If we have systematically studied the TCP protocol and the design of TCP-based application layer protocols, we will have no problem designing an application layer protocol that can be arbitrarily split and assembled by the TCP stack into packets. Since the TCP protocol is byte-stream based, this really means that the application layer protocol has to draw its own message boundaries.

If we can define the boundaries of messages in the application layer protocol, then no matter how the TCP protocol splits and reassembles the packet process of the application layer protocol, the receiver can recover the corresponding message according to the rules of the protocol. The two most common solutions in application layer protocols are length-based or terminator-based (Delimiter).
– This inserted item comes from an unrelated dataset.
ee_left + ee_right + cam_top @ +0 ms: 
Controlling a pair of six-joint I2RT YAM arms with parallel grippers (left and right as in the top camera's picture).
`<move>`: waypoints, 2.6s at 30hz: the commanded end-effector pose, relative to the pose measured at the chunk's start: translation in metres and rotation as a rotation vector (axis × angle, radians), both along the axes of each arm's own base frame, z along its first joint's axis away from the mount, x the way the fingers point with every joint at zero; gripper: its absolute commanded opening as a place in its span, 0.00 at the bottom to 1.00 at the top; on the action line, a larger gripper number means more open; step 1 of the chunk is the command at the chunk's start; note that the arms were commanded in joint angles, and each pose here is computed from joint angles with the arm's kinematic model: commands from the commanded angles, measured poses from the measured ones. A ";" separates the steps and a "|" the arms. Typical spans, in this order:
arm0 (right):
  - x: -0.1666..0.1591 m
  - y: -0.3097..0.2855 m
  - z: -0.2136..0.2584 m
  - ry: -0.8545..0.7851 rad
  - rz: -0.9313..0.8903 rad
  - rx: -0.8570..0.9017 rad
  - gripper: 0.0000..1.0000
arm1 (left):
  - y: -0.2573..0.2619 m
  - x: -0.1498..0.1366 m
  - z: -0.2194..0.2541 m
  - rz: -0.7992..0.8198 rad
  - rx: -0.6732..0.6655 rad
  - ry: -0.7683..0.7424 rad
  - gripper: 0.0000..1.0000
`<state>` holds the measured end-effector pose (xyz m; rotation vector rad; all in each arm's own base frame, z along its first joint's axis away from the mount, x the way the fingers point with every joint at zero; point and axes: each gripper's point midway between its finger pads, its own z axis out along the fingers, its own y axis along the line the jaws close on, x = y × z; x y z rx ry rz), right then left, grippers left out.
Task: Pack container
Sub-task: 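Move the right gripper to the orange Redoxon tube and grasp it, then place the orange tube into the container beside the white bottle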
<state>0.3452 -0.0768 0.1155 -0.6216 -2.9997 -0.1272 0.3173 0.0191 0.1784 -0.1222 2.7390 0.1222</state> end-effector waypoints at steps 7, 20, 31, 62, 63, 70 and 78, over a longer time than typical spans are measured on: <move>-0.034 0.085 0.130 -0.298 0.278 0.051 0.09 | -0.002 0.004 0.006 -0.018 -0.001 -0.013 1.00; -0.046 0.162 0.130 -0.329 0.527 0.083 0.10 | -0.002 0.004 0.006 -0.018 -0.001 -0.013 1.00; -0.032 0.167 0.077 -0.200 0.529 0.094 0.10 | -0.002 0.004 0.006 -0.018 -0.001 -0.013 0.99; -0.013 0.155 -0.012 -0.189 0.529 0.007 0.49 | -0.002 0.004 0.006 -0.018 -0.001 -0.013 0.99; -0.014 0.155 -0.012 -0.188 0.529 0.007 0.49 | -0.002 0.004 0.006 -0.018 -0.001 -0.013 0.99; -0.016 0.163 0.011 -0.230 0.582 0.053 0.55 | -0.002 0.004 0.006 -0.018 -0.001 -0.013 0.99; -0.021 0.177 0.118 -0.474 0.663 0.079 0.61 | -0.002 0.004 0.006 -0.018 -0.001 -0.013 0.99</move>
There are two ways to implement a length-based implementation, one is to use a fixed length, where all application layer messages use a uniform size, and the other is to use a variable length, but a field indicating the load length needs to be added to the protocol header of the application layer protocol so that the receiver can separate the different messages from the byte stream, and the message boundary of the HTTP protocol is implemented based on length.

 1
 2
 3
 4
 5
 6
 7
 8
 9
10
11
12
13
14
 HTTP/1.1 200 OK
Content-Type: text/html; charset=UTF-8
Content-Length: 138
...
Connection: close

<html>
  <head>
    <title>An Example Page</title>
  </head>
  <body>
    <p>Hello World, this is a very simple HTML document.</p>
  </body>
</html>   

In the above HTTP message, we use the Content-Length header to indicate the load size of the HTTP message, from which the complete HTTP message can be separated once the application layer protocol has parsed enough bytes, and we can follow this rule to complete the reorganization of the HTTP message regardless of how the sender processes the corresponding packet

When HTTP uses the Chunked Transfer mechanism, the HTTP header no longer contains Content-Length, it uses the HTTP message with a load size of 0 as the terminator to indicate the message boundary.

For example, when sending JSON data using the TCP protocol, the receiver can determine whether the message is terminated based on whether the received data can be parsed as a legitimate JSON.

Summary

TCP protocol sticky packet problem is caused by the wrong design of application layer protocol developers, they ignore the core mechanism of TCP protocol data transmission - based on byte stream, which itself does not contain the concept of messages, packets, etc., all data transmission is streaming, the application layer protocol needs to design its own message boundaries, that is, Message Framing (Message Framing), let’s review the core causes of the sticky packet problem: 1.

  1. the TCP protocol is a transport layer protocol based on byte streams, in which the concepts of messages and packets do not exist.
  2. application layer protocols do not use length-based or terminator-based message boundaries, resulting in sticky multiple messages.

The learning process of network protocols is very interesting, and constantly thinking about the issues behind them can give us a deeper understanding of the definitions. Towards the end, let’s look at some more open and relevant questions, and interested readers can think carefully about the following.

  • How should an application layer protocol based on the UDP protocol be designed? Are there any sticky packet problems?
  • What application-layer protocols use length-based framing? And which ones use terminator-based framing?